Собрание происходило в Театре киноактера, а не в ЦДЛ, как пишут многие мемуаристы, новый большой зал ЦДЛ еще не был построен, а в Дубовом, где нынче ресторан, не вместилась бы и четверть пришедших на собрание. Наверное, такое большое скопление народа обеспечивалось настойчивыми телефонными звонками работников аппарата и активистов творческих секций и разосланными повестками со строгим предупреждением: «Ваша явка обязательна». Пришли всегда жаждущие продемонстрировать свою верность любым указаниям сверху «первые ученики», готовые терзать намеченную начальством на заклание жертву, пришли законопослушные, пришли просто любопытствующие — все-таки предстояло событие неординарное (некоторые представители двух последних категорий, когда ближе к концу собрания замаячило голосование и участие таким образом в явно неблаговидном деле, начали потихоньку сматываться). Самые проницательные из сочувствующих Пастернаку на собрание не явились, хотя на сочувствующих, наверное, давили со страшной силой, чтобы на собрании и их заклеймить, а кого-нибудь и заставить признавать ошибки, каяться. Многие из тех, что постарше, все это уже проходили и знали, как делается.
Я не был еще членом Союза писателей (применительно к этой ситуации, пожалуй, можно сказать, что бог миловал) и попал на собрание по долгу службы в «Литературной газете». Впрочем, это «по долгу службы» требует некоторых пояснений.
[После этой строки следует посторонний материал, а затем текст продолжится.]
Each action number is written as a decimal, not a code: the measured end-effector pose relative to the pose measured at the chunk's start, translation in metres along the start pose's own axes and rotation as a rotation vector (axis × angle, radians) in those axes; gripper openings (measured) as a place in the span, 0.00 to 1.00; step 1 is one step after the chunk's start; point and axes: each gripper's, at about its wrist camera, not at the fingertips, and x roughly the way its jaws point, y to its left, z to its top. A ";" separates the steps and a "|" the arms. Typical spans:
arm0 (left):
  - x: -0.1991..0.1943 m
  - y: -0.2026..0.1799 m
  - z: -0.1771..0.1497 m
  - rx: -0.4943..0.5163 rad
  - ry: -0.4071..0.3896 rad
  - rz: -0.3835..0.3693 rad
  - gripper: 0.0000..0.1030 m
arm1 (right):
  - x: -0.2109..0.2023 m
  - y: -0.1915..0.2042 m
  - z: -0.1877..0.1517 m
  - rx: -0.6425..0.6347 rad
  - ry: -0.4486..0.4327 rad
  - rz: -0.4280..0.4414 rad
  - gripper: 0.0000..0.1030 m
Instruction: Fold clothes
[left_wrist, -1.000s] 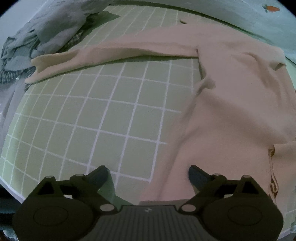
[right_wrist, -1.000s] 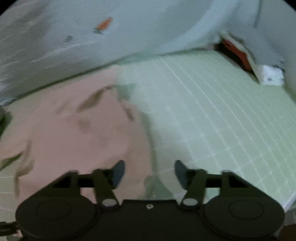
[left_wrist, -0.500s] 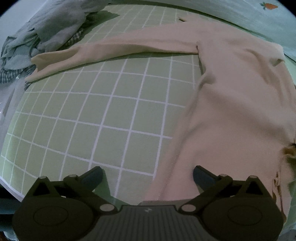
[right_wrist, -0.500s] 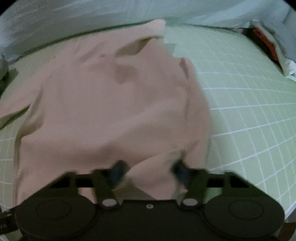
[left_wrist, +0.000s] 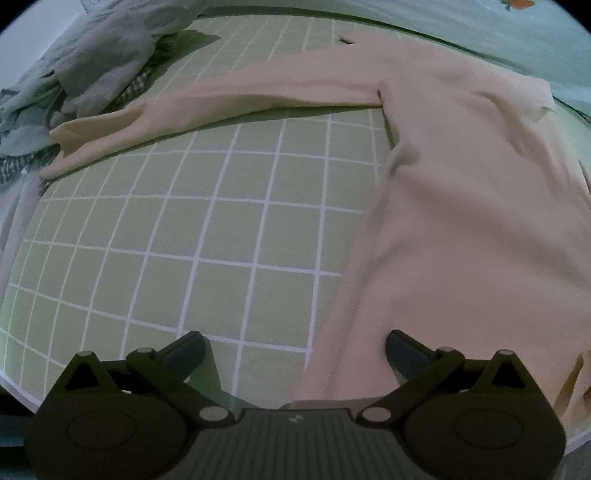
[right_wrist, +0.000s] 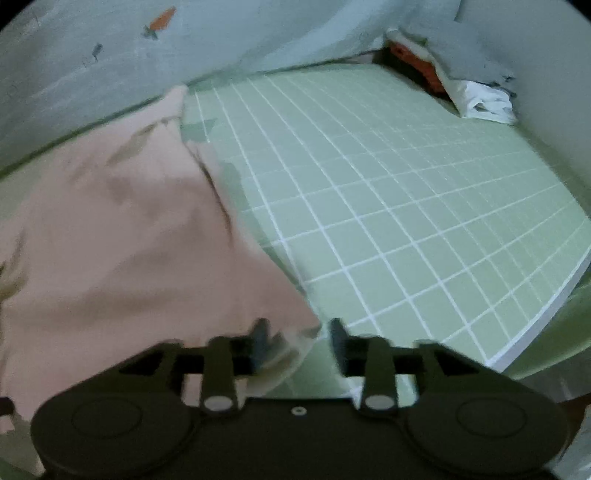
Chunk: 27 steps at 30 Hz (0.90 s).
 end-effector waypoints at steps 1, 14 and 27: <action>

Занимался я тогда в газете литературоведением и историей литературы (этот глухой хутор был моим спасением в кочетовские времена, там я отсиделся) и к современным литературным событиям отношения не имел. Но меня вызвал заместитель главного редактора Косолапов (практически он вел тогда газету, Кочетов то ли болел, то ли был в творческом отпуске) и велел мне поехать на собрание. Скорее всего, сказал он, мы ничего, кроме официальной информации, которая будет изготовлена в Союзе писателей и, может быть, даже пойдет через ТАСС, давать не будем. Но он хочет, чтобы я внимательно выслушал все выступления и рассказал потом ему, как все было. Наверное, антипастернаковская кампания будет продолжаться, — мелькнуло у меня в голове, — и он хочет выяснить устанавливающийся градус, намечаемый властями накал ее.
Тон задал в пространной вступительной речи председательствовавший на собрании Сергей Сергеевич Смирнов. Он принадлежал к той породе людей, которых зыбкость, уязвимость позиции толкает к патетике, к пафосу. Я это почувствовал тогда на собрании, а потом, работая в «Литературке» под его началом, убедился в этом (как-то в разговоре с мной Симонов даже назвал его «самовзводом»). Главным, многократно повторенным словом в речи Смирнова было «предательство», в обличительном раже он даже пустил в ход кровавую формулу «враг народа», после XX съезда как будто бы изъятую из политического лексикона. А дальше пошло, поехало.
Где-то в скрытых от наших глаз кабинетах всесильные правители страны вынесли Пастернаку приговор. А здесь должна была, как на лобном месте, состоятся в назидание свободомыслящим публичная казнь. Распаляя себя и аудиторию, выступающие норовили крепостью выражений, убийственными политическими ярлыками перещеголять предыдущих ораторов. Но, как мне кажется, самым омерзительным, самым гнусным, самым политически опасным было выступление Корнелия Зелинского. Он требовал расправы уже не только с Пастернаком, но и с теми, кто высоко оценивал его талант, кто хвалил его, доносил на филолога Вячеслава Иванова, призывал: «Этот лжеакадемик должен быть развеян». У меня сложилось впечатление, что большая часть выступающих «Доктора Живаго» не читали (Софронов так прямо и сказал об этом), но это не играло никакой роли, ничего не значило — достаточно было того, что роман напечатан за рубежом и получил Нобелевскую премию.
Но страшнее выступающих был зал — улюлюкающий, истерически-агрессивный. Ремарки в стенограмме — шум, смех, реплики — совершенно не передают этого накала ненависти, жажды расправы, желания растоптать, уничтожить. О собраниях тридцать седьмого года у меня прежде было умозрительное, книжное представление — это было от меня далеко, почувствовать себя внутри того мира я не мог. Здесь я, словно это было со мной, проникся всем ужасом происходившего тогда.